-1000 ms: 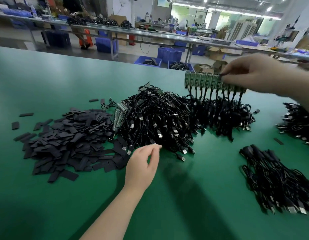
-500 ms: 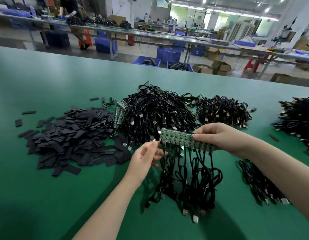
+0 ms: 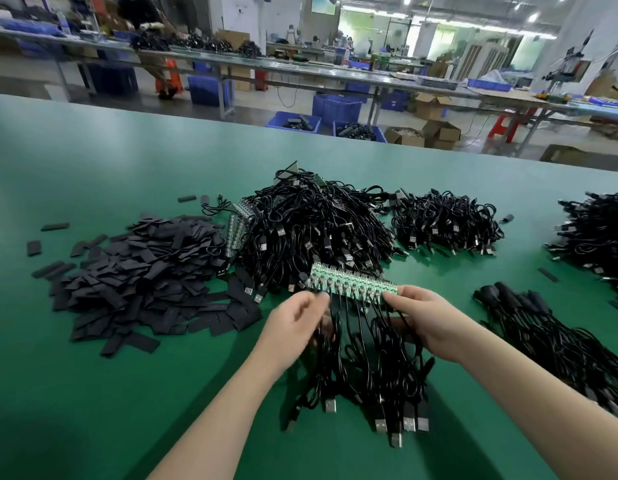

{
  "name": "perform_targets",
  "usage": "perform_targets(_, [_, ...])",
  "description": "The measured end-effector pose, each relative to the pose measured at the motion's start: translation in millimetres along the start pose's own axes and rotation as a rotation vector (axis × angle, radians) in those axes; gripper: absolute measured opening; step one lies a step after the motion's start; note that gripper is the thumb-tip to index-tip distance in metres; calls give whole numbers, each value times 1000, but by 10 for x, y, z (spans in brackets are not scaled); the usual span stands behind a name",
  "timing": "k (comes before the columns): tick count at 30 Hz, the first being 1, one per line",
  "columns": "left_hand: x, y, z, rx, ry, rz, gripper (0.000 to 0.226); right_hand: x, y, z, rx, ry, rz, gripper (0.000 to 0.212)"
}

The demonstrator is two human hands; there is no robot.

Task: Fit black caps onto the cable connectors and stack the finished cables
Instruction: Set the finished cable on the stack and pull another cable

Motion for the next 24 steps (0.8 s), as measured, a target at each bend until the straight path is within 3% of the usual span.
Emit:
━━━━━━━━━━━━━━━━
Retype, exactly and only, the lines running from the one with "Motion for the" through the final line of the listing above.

Motion for the next 24 steps (0.8 s), as measured, a target at each bend until the straight path is within 3% of the usual span.
Emit:

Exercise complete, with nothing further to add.